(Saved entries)
· · · ·
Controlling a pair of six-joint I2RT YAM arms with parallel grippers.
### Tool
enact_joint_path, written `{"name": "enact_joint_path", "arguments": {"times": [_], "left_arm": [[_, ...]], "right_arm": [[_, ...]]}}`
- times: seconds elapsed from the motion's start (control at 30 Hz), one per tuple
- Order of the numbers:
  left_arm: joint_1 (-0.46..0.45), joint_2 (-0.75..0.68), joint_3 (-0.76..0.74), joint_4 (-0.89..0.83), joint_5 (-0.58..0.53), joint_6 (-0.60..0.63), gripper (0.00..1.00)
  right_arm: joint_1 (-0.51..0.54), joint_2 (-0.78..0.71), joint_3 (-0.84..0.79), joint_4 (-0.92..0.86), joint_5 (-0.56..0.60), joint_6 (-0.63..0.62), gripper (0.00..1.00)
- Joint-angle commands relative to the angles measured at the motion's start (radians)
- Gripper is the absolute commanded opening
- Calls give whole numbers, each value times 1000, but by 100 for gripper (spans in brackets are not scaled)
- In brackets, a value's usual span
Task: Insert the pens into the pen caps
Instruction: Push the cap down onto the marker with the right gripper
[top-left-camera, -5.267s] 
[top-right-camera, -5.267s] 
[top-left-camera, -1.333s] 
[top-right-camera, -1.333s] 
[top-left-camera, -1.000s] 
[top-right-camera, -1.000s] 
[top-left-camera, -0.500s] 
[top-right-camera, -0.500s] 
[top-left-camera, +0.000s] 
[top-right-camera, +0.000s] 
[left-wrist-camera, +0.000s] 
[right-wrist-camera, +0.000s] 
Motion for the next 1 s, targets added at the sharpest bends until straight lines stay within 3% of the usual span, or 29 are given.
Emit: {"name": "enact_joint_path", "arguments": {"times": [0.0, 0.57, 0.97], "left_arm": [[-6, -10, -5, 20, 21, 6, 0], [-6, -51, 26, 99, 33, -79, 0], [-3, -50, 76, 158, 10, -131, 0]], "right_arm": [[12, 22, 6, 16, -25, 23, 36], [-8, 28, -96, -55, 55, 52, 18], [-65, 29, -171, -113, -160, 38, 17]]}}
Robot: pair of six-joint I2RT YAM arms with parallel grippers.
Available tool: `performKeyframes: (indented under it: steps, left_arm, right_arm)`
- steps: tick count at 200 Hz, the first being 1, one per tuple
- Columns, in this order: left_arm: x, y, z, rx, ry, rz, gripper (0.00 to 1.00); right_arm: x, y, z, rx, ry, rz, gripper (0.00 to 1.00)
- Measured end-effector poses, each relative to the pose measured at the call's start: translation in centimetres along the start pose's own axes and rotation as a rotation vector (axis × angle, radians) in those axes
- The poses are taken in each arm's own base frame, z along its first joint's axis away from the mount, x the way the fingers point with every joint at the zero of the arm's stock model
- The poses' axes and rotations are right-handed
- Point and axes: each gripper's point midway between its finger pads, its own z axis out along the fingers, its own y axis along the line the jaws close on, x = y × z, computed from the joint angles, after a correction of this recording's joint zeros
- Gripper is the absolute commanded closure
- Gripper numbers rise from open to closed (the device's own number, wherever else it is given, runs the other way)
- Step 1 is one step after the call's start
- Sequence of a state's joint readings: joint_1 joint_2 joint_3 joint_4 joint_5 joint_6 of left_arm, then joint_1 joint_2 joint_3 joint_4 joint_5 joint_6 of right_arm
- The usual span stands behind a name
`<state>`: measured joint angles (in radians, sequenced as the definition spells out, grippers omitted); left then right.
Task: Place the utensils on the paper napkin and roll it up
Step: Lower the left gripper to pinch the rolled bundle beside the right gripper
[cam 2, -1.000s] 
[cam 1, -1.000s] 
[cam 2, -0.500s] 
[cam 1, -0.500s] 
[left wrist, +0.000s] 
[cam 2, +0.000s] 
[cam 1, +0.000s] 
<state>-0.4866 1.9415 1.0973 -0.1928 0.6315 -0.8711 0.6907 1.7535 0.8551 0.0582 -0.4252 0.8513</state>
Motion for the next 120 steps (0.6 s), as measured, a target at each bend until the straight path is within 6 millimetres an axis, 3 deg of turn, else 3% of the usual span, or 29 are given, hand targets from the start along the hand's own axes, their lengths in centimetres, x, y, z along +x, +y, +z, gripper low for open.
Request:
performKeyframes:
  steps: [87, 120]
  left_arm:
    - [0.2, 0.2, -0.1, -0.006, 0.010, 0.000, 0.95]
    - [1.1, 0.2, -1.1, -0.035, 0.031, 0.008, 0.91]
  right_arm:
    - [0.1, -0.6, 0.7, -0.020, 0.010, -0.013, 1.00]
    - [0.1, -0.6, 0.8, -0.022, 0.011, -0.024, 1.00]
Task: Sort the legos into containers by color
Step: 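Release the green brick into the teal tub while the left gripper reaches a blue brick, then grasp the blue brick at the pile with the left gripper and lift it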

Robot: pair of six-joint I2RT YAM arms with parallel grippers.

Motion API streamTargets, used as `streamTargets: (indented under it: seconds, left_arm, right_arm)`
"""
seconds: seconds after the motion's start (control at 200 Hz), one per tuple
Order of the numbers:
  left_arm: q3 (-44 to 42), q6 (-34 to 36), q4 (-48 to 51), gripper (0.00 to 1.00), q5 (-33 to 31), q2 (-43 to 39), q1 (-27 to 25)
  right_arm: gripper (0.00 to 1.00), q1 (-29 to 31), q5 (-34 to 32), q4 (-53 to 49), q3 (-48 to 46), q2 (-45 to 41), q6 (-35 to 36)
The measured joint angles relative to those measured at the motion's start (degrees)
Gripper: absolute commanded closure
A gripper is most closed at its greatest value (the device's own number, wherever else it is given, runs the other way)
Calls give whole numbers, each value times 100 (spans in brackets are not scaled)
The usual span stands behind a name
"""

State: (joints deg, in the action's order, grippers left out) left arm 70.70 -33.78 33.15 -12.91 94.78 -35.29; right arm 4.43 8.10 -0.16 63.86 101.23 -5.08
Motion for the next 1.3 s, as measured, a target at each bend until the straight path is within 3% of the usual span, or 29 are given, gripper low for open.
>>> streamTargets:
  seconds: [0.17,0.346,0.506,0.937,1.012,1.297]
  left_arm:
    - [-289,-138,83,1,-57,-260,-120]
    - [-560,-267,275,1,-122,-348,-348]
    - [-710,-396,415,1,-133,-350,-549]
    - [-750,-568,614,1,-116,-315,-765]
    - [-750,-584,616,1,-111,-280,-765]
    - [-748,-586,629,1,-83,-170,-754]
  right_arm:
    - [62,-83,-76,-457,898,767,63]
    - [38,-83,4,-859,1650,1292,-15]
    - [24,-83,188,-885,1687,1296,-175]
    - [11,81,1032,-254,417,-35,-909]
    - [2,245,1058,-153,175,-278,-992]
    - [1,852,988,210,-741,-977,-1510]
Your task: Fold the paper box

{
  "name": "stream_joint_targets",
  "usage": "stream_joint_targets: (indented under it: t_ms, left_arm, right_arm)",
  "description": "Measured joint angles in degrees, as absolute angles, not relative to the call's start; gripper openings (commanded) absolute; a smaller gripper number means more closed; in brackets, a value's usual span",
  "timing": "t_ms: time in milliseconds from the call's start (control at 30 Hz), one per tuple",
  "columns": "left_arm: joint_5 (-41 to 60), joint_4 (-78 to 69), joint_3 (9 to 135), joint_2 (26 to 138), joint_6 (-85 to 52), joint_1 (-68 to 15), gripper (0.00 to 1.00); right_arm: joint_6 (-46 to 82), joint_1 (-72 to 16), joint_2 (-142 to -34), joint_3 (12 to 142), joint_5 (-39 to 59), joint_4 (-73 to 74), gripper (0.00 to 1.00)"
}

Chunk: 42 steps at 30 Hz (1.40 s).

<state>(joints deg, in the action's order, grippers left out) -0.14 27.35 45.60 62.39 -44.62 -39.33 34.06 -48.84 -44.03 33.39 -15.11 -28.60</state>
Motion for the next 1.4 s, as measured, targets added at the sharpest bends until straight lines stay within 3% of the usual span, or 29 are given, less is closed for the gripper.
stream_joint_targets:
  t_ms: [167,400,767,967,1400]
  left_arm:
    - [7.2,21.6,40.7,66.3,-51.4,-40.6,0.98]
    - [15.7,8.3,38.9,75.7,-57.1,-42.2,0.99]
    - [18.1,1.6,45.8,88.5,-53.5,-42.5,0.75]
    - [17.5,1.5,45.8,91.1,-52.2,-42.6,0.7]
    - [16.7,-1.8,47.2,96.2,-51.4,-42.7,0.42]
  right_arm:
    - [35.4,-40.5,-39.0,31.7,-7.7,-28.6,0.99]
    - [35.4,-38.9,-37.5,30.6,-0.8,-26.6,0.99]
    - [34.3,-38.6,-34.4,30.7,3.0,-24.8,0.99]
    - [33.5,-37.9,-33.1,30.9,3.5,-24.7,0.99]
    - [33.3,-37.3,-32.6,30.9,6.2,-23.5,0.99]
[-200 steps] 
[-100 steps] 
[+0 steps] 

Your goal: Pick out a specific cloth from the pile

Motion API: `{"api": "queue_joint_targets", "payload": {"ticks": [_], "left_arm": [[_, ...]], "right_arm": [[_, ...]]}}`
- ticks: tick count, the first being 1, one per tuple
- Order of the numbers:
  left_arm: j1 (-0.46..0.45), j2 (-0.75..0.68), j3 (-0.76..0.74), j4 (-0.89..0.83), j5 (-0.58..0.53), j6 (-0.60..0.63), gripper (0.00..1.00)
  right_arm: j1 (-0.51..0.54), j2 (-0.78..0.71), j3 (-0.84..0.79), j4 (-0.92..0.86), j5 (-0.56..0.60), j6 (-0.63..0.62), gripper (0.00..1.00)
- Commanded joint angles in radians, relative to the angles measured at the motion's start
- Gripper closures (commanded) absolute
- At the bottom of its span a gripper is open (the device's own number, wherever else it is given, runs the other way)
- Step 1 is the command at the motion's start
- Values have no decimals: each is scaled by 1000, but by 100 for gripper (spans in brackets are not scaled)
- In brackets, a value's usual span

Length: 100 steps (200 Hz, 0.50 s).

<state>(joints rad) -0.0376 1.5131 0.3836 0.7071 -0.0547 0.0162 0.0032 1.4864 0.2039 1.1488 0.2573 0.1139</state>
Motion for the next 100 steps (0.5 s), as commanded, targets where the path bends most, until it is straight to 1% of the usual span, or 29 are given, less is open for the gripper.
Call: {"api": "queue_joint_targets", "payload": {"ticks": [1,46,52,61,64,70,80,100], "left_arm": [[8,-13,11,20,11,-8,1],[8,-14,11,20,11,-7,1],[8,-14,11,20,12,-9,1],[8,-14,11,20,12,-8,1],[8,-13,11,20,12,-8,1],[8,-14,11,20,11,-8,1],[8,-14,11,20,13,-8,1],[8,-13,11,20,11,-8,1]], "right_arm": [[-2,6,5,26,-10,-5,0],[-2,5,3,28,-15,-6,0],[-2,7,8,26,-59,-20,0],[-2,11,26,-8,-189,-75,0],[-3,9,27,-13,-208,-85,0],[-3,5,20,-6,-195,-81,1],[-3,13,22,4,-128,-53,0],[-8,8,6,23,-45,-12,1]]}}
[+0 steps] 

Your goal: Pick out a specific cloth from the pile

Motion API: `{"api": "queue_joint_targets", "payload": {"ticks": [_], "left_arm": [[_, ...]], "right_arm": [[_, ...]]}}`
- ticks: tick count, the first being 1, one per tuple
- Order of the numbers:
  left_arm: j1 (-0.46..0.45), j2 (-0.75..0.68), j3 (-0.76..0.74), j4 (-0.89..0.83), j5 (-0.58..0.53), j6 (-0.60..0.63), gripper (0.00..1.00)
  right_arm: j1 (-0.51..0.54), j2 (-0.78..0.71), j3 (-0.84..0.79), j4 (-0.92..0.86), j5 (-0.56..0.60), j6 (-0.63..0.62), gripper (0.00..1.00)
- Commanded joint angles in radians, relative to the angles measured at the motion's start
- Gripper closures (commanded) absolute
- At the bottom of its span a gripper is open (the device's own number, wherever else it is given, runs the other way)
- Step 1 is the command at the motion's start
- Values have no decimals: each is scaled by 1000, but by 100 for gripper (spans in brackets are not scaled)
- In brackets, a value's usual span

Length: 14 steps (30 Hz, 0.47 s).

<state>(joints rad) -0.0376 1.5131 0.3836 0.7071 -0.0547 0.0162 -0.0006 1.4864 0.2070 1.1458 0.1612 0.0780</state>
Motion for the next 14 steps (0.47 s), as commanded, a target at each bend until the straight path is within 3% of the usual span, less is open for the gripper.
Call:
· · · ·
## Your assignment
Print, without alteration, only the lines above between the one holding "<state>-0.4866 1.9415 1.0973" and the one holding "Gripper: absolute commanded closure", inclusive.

## Answer box
<state>-0.4866 1.9415 1.0973 -0.1928 0.6315 -0.8711 0.6907 1.7535 0.8551 0.0582 -0.4252 0.8513</state>
Motion for the next 120 steps (0.6 s), as measured, a target at each bend until the straight path is within 6 millimetres an axis, 3 deg of turn, else 3% of the usual span, or 29 are given, hand targets from the start along the hand's own axes, their lengths in centimetres, x, y, z along +x, +y, +z, gripper low for open.
Request:
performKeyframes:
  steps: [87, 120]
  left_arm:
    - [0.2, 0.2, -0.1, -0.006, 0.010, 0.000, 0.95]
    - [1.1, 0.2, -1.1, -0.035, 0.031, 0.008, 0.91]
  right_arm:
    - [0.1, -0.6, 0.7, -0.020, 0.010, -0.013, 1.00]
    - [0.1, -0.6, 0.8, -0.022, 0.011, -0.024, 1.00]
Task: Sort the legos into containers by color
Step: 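Release the green brick into the teal tub while the left gripper reaches a blue brick, then grasp the blue brick at the pile with the left gripper and lift it
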
Robot: pair of six-joint I2RT YAM arms with parallel grippers.

Motion API streamTargets, used as `streamTargets: (indented under it: seconds, left_arm, right_arm)`
"""
seconds: seconds after the motion's start (control at 200 Hz), one per tuple
Order of the numbers:
  left_arm: q3 (-44 to 42), q6 (-34 to 36), q4 (-48 to 51), gripper (0.00 to 1.00), q5 (-33 to 31), q2 (-43 to 39), q1 (-27 to 25)
  right_arm: gripper (0.00 to 1.00), q1 (-29 to 31), q5 (-34 to 32), q4 (-53 to 49), q3 (-48 to 46), q2 (-45 to 41), q6 (-35 to 36)
The measured joint angles relative to those measured at the motion's start (degrees)
Gripper: absolute commanded closure

The given output is complete.